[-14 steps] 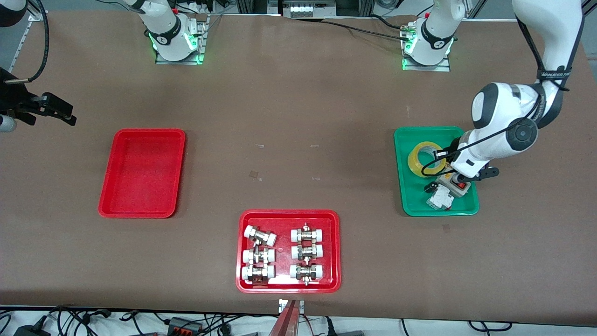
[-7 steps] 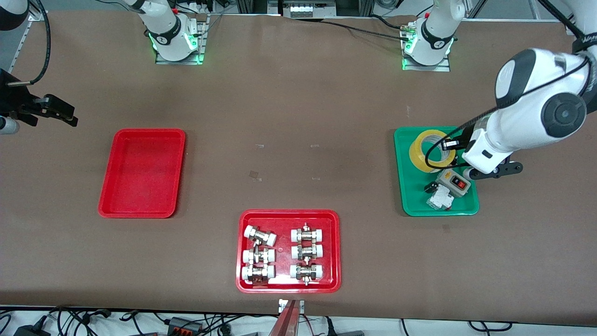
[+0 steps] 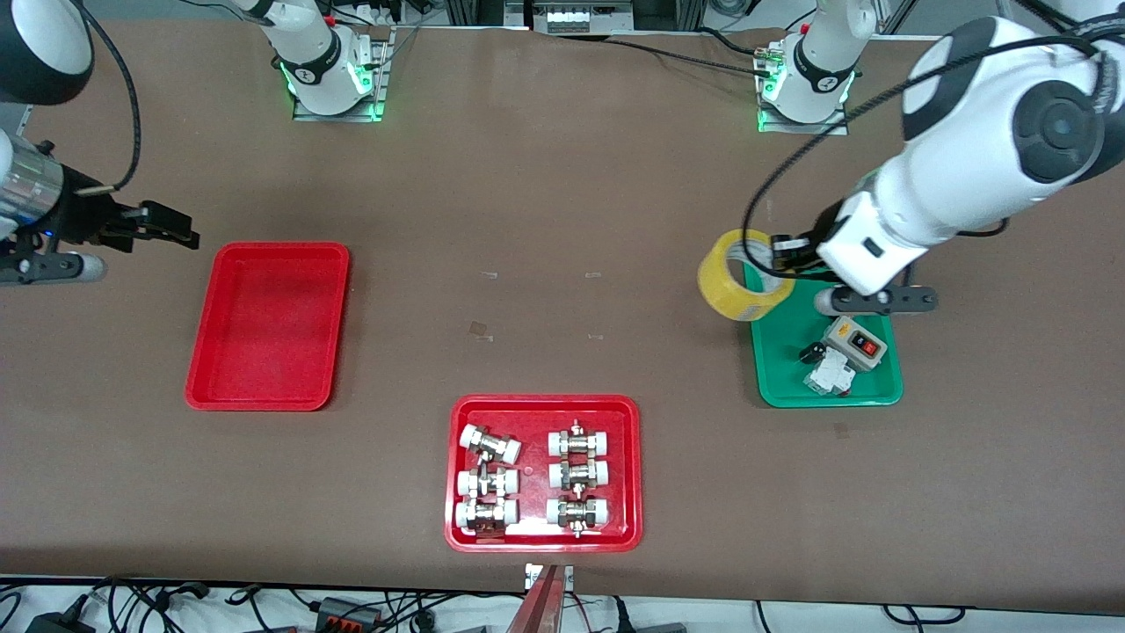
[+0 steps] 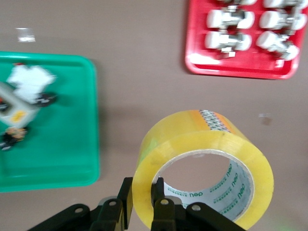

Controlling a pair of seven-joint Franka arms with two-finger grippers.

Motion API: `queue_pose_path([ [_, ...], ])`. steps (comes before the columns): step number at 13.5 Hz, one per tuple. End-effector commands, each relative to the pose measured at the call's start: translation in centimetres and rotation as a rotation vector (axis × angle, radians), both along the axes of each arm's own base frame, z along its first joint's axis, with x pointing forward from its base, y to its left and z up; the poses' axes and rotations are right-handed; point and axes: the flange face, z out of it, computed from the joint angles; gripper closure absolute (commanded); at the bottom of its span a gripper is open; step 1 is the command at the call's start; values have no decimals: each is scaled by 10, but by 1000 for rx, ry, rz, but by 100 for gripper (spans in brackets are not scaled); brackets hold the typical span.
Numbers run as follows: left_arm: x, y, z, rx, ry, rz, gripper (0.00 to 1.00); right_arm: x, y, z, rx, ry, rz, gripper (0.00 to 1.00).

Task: Left arm passes tape to right arm into tray
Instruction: 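Carry the tape toward the table middle while the right gripper approaches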

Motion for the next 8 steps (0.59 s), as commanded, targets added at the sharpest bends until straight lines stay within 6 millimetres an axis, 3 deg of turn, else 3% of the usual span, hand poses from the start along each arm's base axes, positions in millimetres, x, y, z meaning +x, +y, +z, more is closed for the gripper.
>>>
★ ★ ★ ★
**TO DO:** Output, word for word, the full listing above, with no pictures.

**WRITTEN ANSWER:**
[-14 steps] 
[-7 steps] 
[+0 steps] 
[+0 steps] 

Controlling a pair of seven-joint Franka arms with two-finger grippers.

Motion API: `queue_pose_path([ [_, ...], ])`. steps (comes before the columns): step number at 13.5 Hz, one per tuple. End-effector commands, each relative to the pose measured at the call's start: translation in centimetres and rotation as a rotation vector (axis × angle, radians), both along the axes of each arm's own base frame, z along its first joint's axis, with x pointing forward from its base, y to its left and z up; the poses' axes and rotations are right-handed; point and axes: the flange face, z out of it, computed from the joint angles; gripper closure absolute (commanded); at the bottom of its span a gripper is open; step 1 is the command at the call's start; values have no decimals: each is scaled by 10, but by 1000 for rx, ry, rz, but by 100 for gripper (spans in brackets are not scaled); brackets hold the typical span.
Numbers run as follows: left_arm: x, y, z, rx, ry, rz, gripper (0.00 to 1.00); right_arm: x, y, z, rx, ry, rz, gripper (0.00 to 1.00).

Task: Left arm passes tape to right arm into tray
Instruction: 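Carry the tape toward the table middle while the right gripper approaches
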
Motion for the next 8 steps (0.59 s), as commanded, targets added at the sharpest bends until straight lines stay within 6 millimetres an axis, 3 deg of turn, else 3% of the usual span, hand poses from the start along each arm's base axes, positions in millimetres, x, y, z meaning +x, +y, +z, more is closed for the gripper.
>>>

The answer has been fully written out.